EU-Mercosur-Poker: Abkommen am Scheideweg

Die Verhandlungen über das Freihandelsabkommen zwischen der Europäischen Union und dem südamerikanischen Handelsblock Mercosur befinden sich in einer kritischen Phase. Während Brüssel an der notwendigen Mehrheit feilt, setzt Brasilien die EU massiv unter Druck. Sollte es nicht zur finalen Einigung kommen, droht Brasilien mit einem Ausstieg aus dem aufwendig erarbeiteten Vertrag.
Innerhalb der EU gibt es erhebliche Vorbehalte, insbesondere aus Frankreich und Italien, deren Agrarsektor vor dem Druck günstiger südamerikanischer Importe warnt. Auch Polen und Österreich haben ihre Ablehnung klar signalisiert. Um dennoch einen Abschluss zu ermöglichen, haben Europäische Politikvertreter zusätzliche Schutzmaßnahmen für den Agrarbereich vereinbart. Diese Vorkehrungen sollen bei unvorhersehbaren Importsteigerungen greifen und könnten temporäre Zollerleichterungen aufheben.

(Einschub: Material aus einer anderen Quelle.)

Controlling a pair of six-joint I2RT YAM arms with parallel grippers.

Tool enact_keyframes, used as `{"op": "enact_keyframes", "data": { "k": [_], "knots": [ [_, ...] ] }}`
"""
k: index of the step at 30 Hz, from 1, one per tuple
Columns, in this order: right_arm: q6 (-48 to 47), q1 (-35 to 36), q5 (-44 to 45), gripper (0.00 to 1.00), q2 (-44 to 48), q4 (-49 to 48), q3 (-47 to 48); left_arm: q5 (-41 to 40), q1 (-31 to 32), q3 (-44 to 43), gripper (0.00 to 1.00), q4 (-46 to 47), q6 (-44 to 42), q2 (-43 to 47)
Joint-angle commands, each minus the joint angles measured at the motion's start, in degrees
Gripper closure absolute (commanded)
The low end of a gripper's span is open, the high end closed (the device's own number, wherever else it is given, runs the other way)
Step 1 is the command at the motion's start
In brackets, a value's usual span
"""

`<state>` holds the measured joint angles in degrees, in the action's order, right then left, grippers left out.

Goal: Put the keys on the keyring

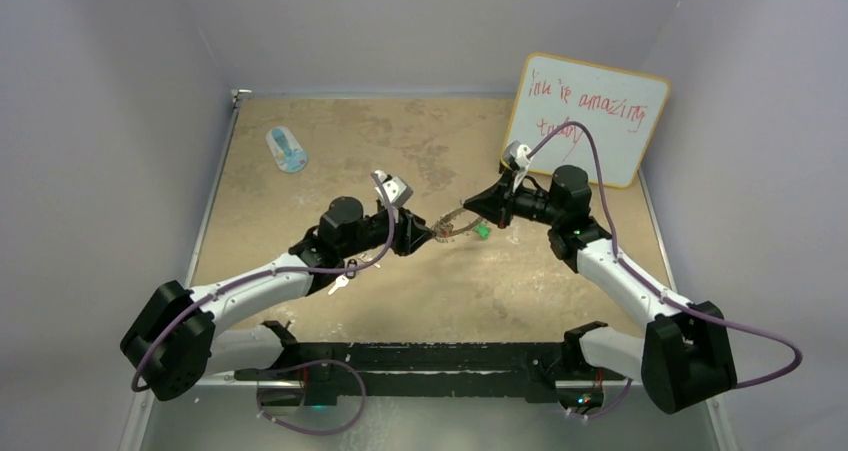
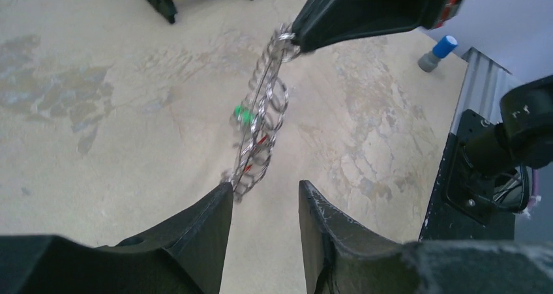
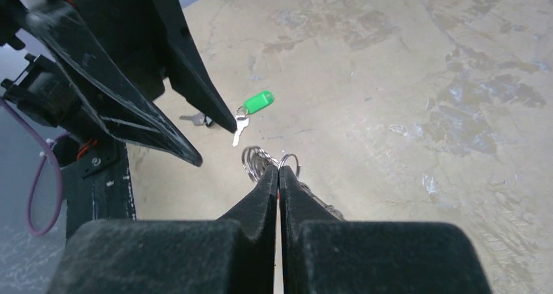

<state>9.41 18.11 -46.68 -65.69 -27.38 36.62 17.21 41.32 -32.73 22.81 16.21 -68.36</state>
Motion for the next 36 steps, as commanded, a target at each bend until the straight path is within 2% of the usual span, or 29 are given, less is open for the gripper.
{"op": "enact_keyframes", "data": {
  "k": [1,7,14,20,30,36],
  "knots": [
    [-4.0,0.2,-3.7,1.0,0.8,-4.7,-0.4,6.9,0.1,2.2,0.6,9.7,-7.1,3.2],
    [-7.0,1.2,-6.6,1.0,1.3,-5.8,-0.9,10.7,0.1,6.1,0.6,13.2,-14.8,5.5],
    [-9.1,3.4,-8.9,1.0,-0.9,-5.5,-0.1,10.5,0.1,10.9,0.61,19.4,-20.8,9.6],
    [-12.1,5.7,-12.3,1.0,-4.4,-3.7,1.8,10.3,0.1,14.8,0.66,27.4,-21.3,10.4],
    [-12.3,7.6,-13.3,1.0,-3.7,-9.4,-0.9,13.5,0.2,16.2,0.77,33.8,-20.5,5.2],
    [-13.4,7.7,-15.1,1.0,-3.7,-8.8,-1.0,12.0,0.1,16.1,0.77,39.1,-19.2,0.9]
  ]
}}
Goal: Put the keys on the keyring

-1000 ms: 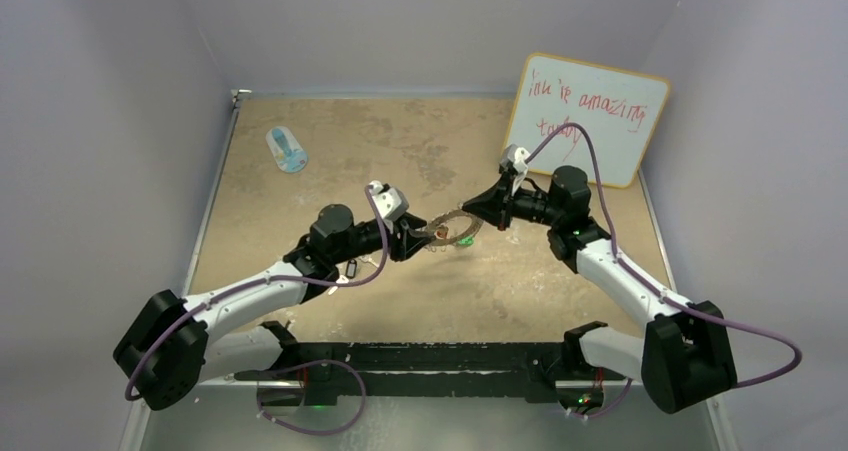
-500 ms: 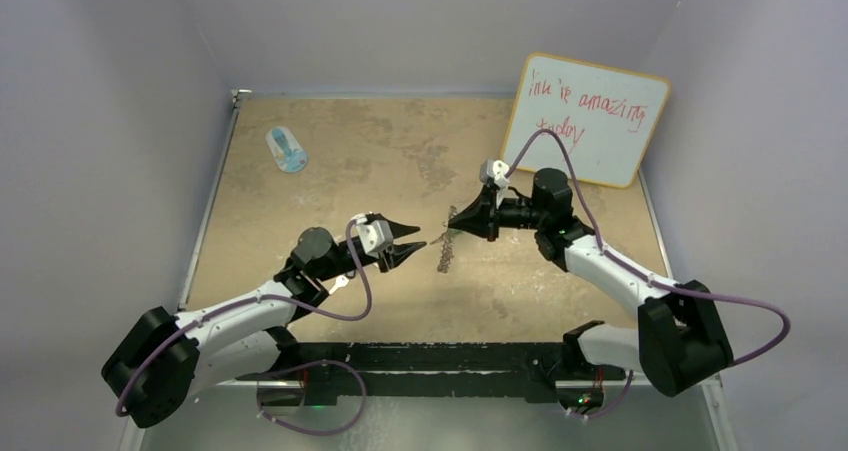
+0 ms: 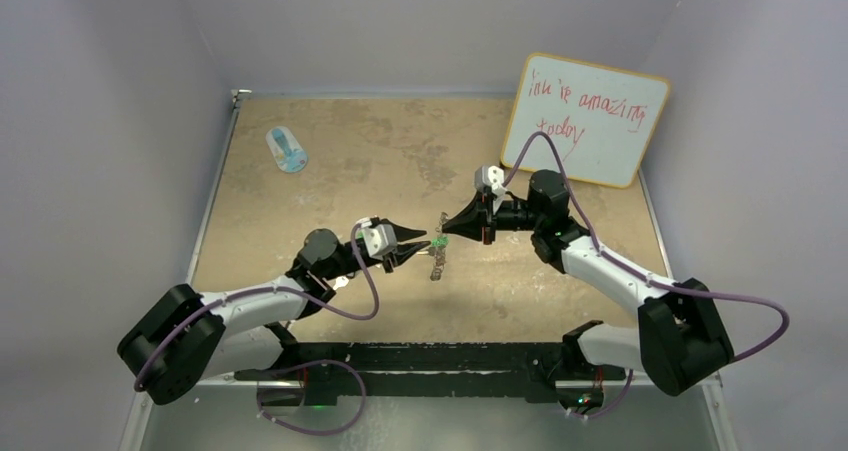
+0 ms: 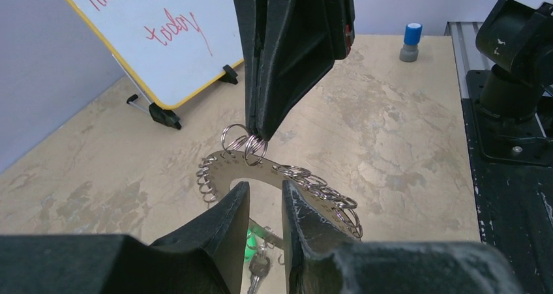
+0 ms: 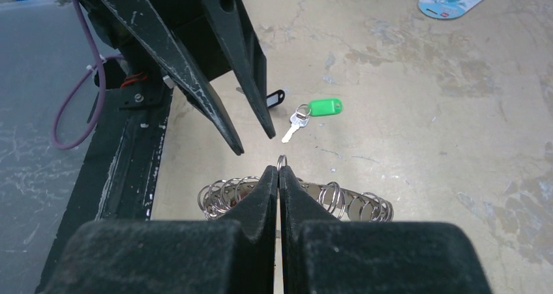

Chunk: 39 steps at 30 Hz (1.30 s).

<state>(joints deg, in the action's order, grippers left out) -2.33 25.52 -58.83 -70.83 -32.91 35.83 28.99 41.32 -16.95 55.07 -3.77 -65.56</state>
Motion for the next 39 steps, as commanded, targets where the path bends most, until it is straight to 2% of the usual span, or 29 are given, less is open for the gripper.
{"op": "enact_keyframes", "data": {
  "k": [1,16,23,29,34,39],
  "knots": [
    [-1.9,0.3,-3.0,1.0,1.5,-3.0,-0.2,0.1,0.1,0.1,0.76,7.4,0.9,-2.5],
    [-2.1,1.0,-3.7,1.0,2.0,-2.0,0.4,2.5,0.2,-2.4,0.73,15.1,5.3,-9.3],
    [-2.8,1.3,-3.9,1.0,2.1,-1.3,0.6,3.2,0.2,-4.1,0.73,15.8,5.5,-10.8],
    [-3.2,1.4,-3.5,1.0,2.2,-0.8,0.7,5.5,0.2,-5.4,0.87,14.6,4.7,-11.6],
    [-3.4,1.4,-3.2,1.0,2.3,-0.6,0.9,6.1,0.2,-6.0,1.0,9.6,1.4,-11.0],
    [-3.5,1.4,-2.6,1.0,2.4,-0.2,1.1,5.7,0.2,-7.7,1.0,0.4,-3.3,-8.9]
  ]
}}
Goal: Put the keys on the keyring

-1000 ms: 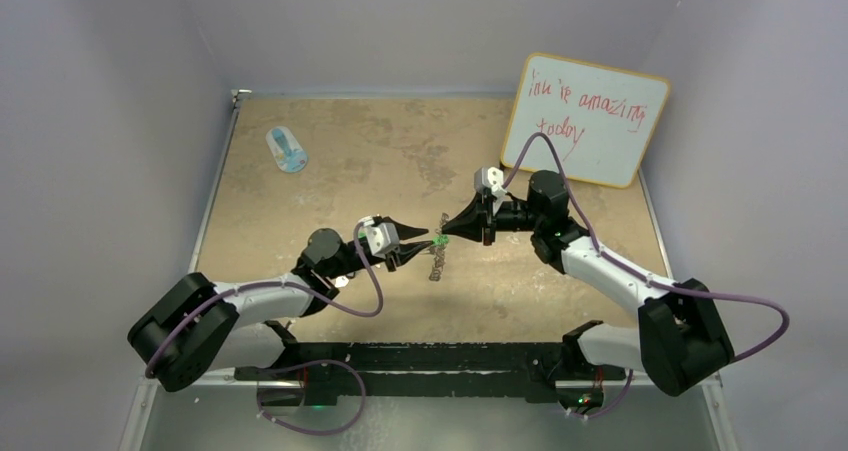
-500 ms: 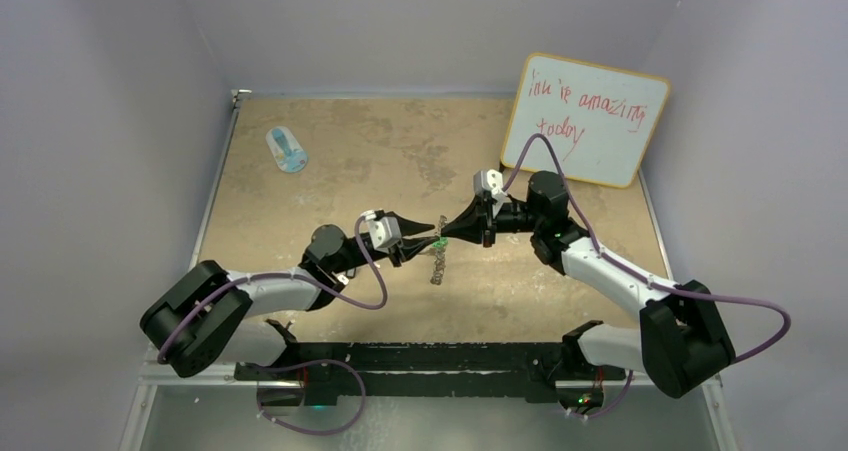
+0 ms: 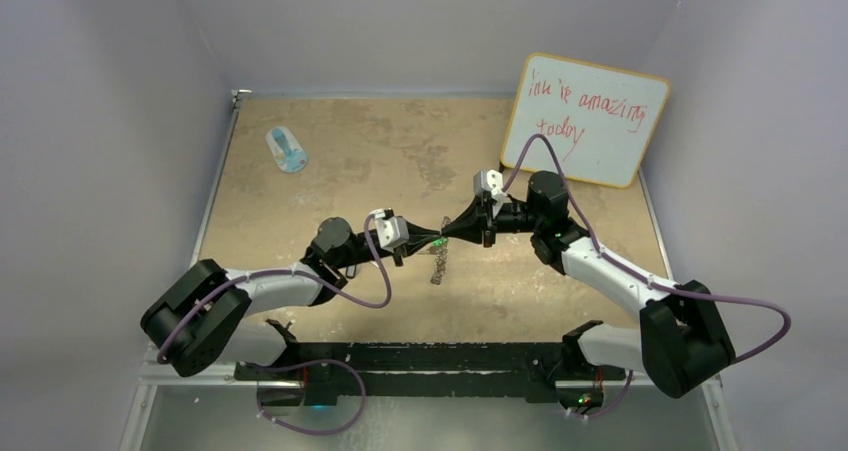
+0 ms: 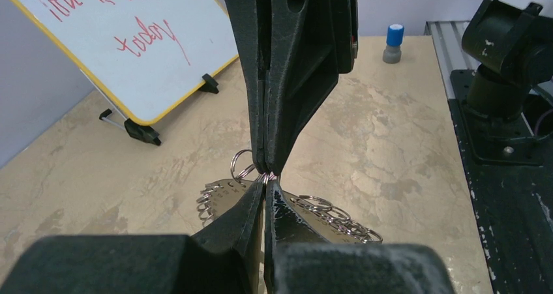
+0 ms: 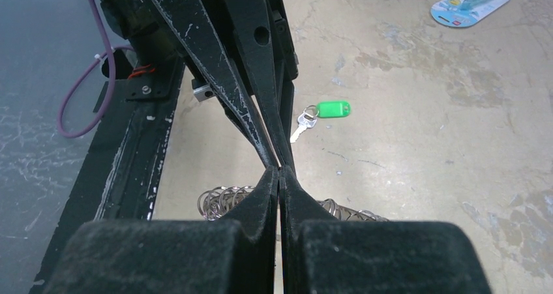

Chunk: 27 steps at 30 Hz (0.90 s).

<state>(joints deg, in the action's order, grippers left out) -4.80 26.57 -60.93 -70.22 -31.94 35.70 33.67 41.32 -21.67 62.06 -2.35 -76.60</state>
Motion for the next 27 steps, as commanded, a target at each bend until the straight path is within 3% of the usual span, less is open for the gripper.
{"op": "enact_keyframes", "data": {
  "k": [1,6,12,15,27],
  "knots": [
    [-1.0,0.4,-0.2,1.0,1.8,-1.0,1.3,0.7,0.2,-3.3,1.0,-8.4,-5.6,2.7],
    [-1.3,0.3,0.1,1.0,1.7,-0.8,1.4,-0.3,0.2,-5.0,1.0,-17.6,-9.2,5.2],
    [-1.3,0.5,-1.1,1.0,1.2,-0.2,1.9,-4.3,0.2,-3.0,0.75,-18.5,-10.0,7.8],
    [-1.8,0.6,-1.4,1.0,0.9,1.0,2.4,-4.2,0.2,-3.1,0.71,-17.5,-9.6,7.6],
    [-2.5,1.0,-0.7,1.0,0.9,2.1,2.9,2.6,0.4,-4.1,0.74,-12.9,-8.3,5.2]
  ]
}}
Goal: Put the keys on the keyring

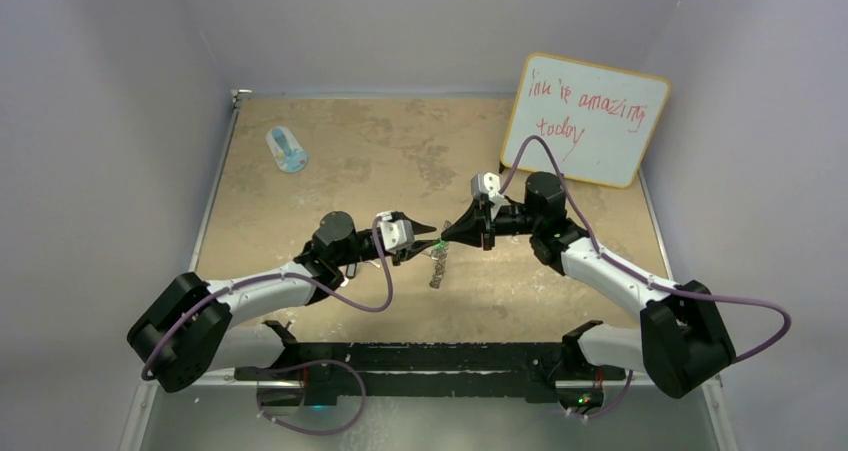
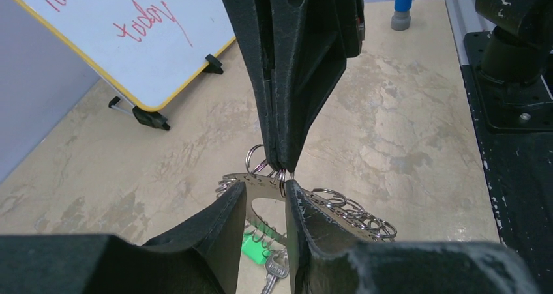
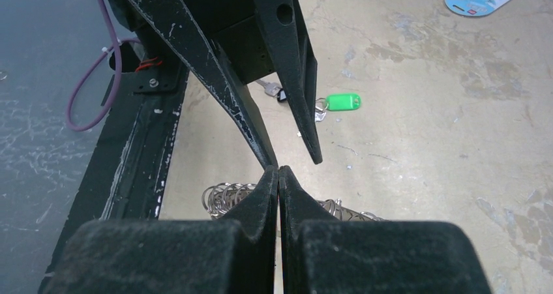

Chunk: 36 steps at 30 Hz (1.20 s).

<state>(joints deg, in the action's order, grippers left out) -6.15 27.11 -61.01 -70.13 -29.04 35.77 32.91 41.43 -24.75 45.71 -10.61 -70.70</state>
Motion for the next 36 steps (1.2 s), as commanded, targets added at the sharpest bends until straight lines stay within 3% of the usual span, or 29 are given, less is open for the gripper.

Im Fokus der Überwachung stehen Produkte wie Rindfleisch, Geflügel, Reis und Ethanol. Regelmäßige Berichte sollen die Auswirkungen dieser Importe bewerten. Ziel ist es, den umstrittenen Handelspakt doch noch am Samstag in Brasilien unterschreiben zu können. Voraussetzung dafür ist grünes Licht von 15 EU-Staaten, die zusammen 65 Prozent der EU-Bevölkerung repräsentieren. Der Ausgang bleibt unklar, da Frankreich sich querstellt und Italien damit zum Zünglein an der Waage wird.
Präsident Lula da Silva erhöht den Druck und erklärte am Mittwoch, dass Brasilien den Deal fallenlassen wird, wenn die EU-Länder nicht rechtzeitig zustimmen. Damit steht das größte Freihandelsabkommen der Welt mit über 700 Millionen Menschen auf der Kippe, das auch als bedeutendes Gegengewicht zur protektionistischen US-Politik gedacht war.